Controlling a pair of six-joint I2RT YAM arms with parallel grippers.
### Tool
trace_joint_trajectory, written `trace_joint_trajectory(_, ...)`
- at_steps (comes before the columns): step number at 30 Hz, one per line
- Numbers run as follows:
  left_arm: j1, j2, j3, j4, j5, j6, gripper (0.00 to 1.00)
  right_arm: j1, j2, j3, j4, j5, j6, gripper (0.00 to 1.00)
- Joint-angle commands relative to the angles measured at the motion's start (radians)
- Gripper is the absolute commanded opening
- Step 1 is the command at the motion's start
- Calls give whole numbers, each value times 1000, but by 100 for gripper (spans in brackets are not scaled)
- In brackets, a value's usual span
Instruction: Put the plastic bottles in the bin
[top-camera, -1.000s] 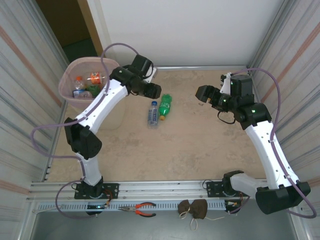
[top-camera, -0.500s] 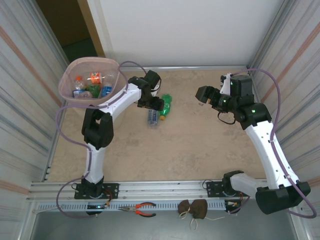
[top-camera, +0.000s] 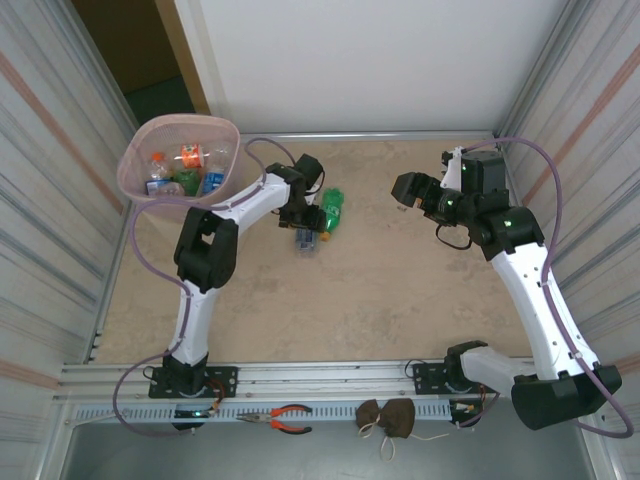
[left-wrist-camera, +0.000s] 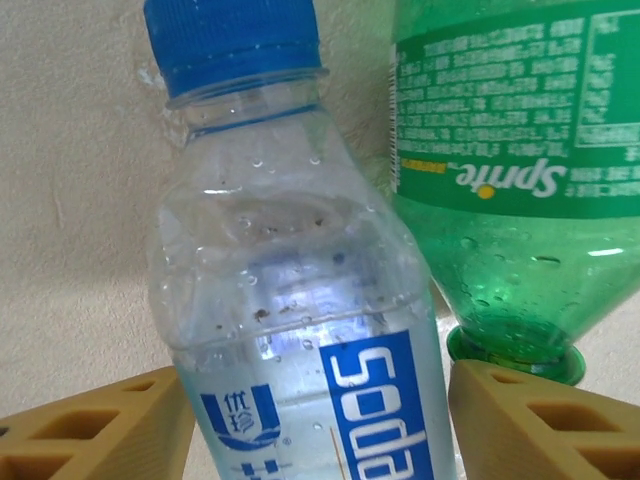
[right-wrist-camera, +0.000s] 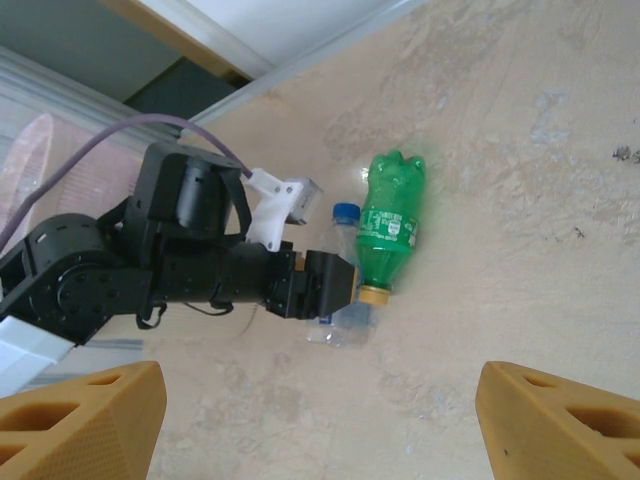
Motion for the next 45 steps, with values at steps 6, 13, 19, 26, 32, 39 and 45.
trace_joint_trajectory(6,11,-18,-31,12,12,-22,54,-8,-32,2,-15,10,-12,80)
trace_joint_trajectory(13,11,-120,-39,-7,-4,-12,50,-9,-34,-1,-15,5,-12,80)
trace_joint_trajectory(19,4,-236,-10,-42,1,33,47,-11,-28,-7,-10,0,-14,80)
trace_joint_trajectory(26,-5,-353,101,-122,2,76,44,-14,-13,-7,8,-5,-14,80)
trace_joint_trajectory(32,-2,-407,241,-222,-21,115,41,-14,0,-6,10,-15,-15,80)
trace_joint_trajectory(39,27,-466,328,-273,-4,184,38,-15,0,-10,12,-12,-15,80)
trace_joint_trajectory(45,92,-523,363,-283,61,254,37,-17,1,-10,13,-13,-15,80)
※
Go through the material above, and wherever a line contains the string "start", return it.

• **Solution**
- Joint-angle commands relative to the angles measured at the motion's start (radians)
- Step 1 is the command at the motion's start

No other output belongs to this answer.